• MATERIAL FOR THIS TASK:

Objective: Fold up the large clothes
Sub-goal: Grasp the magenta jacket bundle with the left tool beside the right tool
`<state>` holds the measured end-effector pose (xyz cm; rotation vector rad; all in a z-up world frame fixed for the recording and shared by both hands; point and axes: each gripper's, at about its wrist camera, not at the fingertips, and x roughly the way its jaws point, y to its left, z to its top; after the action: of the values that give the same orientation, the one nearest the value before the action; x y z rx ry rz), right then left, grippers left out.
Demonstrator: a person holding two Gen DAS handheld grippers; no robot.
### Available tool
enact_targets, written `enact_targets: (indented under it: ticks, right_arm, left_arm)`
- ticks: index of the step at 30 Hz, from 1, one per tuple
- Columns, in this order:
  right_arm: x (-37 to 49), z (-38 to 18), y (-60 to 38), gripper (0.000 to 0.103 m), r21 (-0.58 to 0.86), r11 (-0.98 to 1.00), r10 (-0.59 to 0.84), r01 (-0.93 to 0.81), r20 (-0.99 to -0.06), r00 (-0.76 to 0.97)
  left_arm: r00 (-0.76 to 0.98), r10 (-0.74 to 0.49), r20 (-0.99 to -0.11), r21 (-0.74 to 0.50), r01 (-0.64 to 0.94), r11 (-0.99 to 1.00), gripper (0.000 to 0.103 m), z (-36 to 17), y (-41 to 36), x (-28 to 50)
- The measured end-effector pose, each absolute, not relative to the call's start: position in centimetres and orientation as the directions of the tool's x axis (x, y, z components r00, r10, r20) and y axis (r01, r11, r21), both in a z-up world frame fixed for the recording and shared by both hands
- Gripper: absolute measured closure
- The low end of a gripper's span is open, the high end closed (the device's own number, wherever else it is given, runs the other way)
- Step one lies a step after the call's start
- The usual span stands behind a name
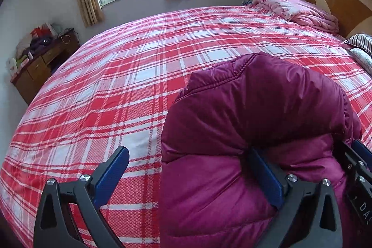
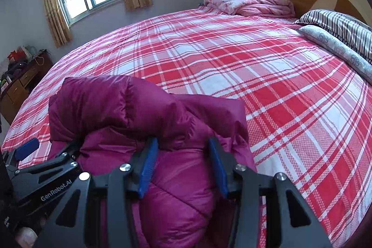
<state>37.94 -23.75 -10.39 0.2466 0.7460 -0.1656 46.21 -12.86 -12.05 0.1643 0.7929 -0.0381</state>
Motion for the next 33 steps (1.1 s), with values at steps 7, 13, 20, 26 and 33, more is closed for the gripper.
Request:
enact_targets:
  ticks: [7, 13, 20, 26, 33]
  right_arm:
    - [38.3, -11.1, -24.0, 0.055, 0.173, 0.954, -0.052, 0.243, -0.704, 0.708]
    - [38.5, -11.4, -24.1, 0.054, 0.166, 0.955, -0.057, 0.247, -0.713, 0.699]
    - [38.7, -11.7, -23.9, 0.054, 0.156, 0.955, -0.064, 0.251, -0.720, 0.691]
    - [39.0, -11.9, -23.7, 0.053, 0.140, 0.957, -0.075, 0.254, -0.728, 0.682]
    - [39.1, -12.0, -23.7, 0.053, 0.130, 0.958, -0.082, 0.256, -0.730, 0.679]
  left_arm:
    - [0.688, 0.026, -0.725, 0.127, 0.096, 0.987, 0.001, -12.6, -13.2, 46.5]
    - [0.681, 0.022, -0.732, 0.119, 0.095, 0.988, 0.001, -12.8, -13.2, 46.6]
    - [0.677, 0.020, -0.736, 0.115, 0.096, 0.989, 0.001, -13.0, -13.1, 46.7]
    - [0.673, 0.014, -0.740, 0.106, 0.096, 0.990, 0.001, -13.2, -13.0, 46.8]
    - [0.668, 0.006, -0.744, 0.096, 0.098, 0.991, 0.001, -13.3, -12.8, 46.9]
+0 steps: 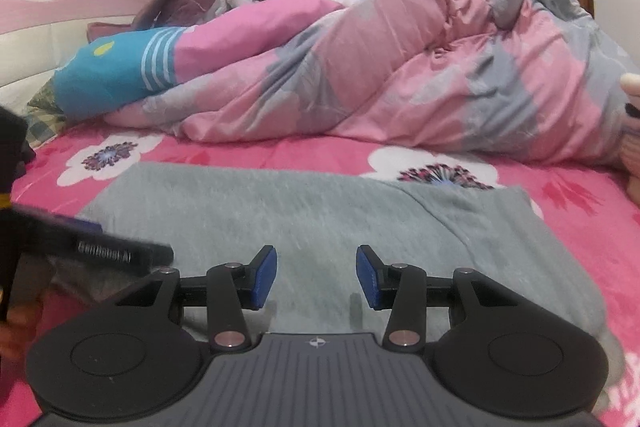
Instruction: Fold clothes
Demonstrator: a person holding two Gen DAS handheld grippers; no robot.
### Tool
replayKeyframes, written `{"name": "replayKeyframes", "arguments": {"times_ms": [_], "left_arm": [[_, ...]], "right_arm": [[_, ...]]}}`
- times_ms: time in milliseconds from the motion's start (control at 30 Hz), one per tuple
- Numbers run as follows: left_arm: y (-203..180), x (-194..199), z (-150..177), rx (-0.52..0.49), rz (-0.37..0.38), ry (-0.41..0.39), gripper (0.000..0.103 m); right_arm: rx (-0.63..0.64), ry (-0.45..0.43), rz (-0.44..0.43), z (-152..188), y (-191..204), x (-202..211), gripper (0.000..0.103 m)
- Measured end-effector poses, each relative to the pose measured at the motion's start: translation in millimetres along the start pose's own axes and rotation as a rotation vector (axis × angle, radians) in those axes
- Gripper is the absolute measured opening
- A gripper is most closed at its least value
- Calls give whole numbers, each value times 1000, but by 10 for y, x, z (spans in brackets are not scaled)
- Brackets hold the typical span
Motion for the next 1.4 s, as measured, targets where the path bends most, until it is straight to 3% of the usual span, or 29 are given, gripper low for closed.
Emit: {"name": "replayKeyframes", "arguments": {"times_ms": [367, 633, 933, 1100, 1400], "left_arm": [[-5, -4, -2, 5, -5, 5, 103], [-3, -9, -11, 6, -7, 6, 103], [-7, -14, 3, 10, -7, 7, 103], [-8, -16, -2, 11, -7, 9, 103], [-16, -16, 1, 9, -14, 3, 103]], "right_arm": [[-59, 40, 3, -261, -163, -508, 47], [-45, 189, 34, -217, -316, -1033, 61], [0, 148, -23, -330, -156, -748, 61], [44, 180, -17, -149, -137, -806, 61], [27, 135, -13, -28, -159, -795, 62]]}}
Point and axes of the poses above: each gripper's, at about its wrist camera, not at the fingertips, and x roughly against the way its jaws point, y to its left, z to its underside, the point moved 4 cm from there along -x, roughly the way its jaws point, and after that the axes turned 11 degrees about -z, right-handed, at the moved point
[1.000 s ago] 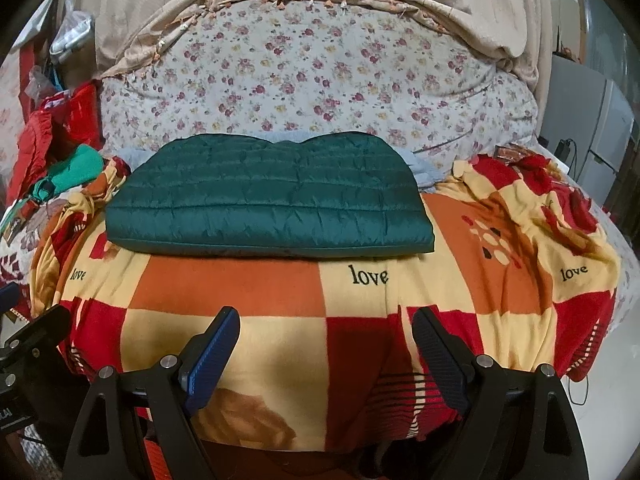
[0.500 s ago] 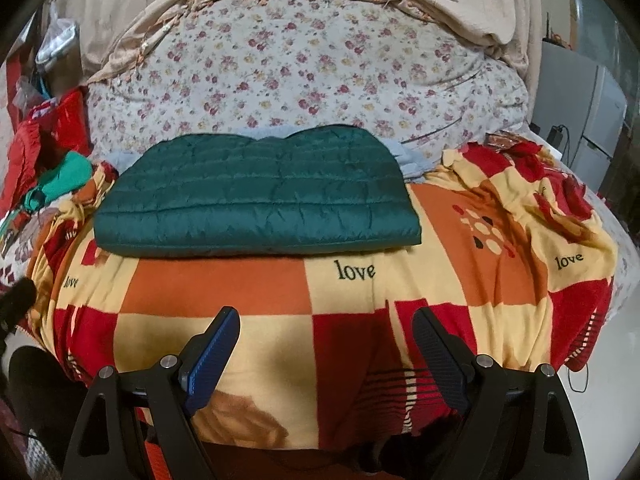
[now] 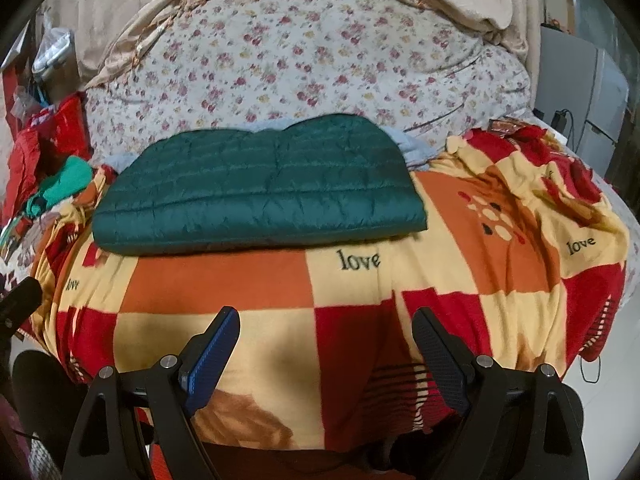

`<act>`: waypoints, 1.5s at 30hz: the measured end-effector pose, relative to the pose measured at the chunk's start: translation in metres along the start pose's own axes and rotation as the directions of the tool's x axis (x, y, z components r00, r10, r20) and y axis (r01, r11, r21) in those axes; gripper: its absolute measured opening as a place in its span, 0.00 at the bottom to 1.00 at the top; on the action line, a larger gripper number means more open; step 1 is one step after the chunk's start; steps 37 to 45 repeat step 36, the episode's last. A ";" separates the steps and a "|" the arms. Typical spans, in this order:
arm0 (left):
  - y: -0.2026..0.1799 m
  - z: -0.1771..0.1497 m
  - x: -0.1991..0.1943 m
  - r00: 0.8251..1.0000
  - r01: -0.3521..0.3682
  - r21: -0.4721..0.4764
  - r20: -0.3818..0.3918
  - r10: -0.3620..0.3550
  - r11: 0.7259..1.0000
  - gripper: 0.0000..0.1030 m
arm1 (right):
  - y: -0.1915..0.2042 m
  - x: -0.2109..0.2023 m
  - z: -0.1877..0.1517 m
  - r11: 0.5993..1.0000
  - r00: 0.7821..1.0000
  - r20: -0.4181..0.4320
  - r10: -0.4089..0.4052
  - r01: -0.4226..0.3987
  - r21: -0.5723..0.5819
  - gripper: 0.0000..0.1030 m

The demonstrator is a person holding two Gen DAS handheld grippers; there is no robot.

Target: Fold large clothes

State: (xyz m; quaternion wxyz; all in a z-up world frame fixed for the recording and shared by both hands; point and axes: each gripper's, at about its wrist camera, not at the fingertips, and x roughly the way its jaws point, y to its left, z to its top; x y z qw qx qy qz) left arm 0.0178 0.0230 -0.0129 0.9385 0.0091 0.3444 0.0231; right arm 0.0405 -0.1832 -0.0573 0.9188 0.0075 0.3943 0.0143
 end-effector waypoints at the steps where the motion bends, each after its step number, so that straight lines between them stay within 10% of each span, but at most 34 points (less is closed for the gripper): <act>1: -0.002 -0.002 0.001 1.000 0.008 0.005 -0.007 -0.008 1.000 0.98 | 0.002 0.002 -0.002 1.000 1.000 -0.005 0.003 -0.004 -0.006 0.84; 45: -0.007 -0.008 0.010 0.998 0.045 0.012 -0.048 -0.044 0.999 0.96 | 0.020 0.000 -0.005 0.999 1.000 0.013 0.011 -0.010 -0.048 0.84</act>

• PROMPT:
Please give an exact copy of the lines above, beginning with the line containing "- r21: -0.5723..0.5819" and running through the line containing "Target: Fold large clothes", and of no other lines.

• WRITTEN SOLUTION:
  - r21: -0.5723..0.5819
  - gripper: 0.0000..0.1030 m

The demonstrator is a person holding two Gen DAS handheld grippers; there is no robot.

Target: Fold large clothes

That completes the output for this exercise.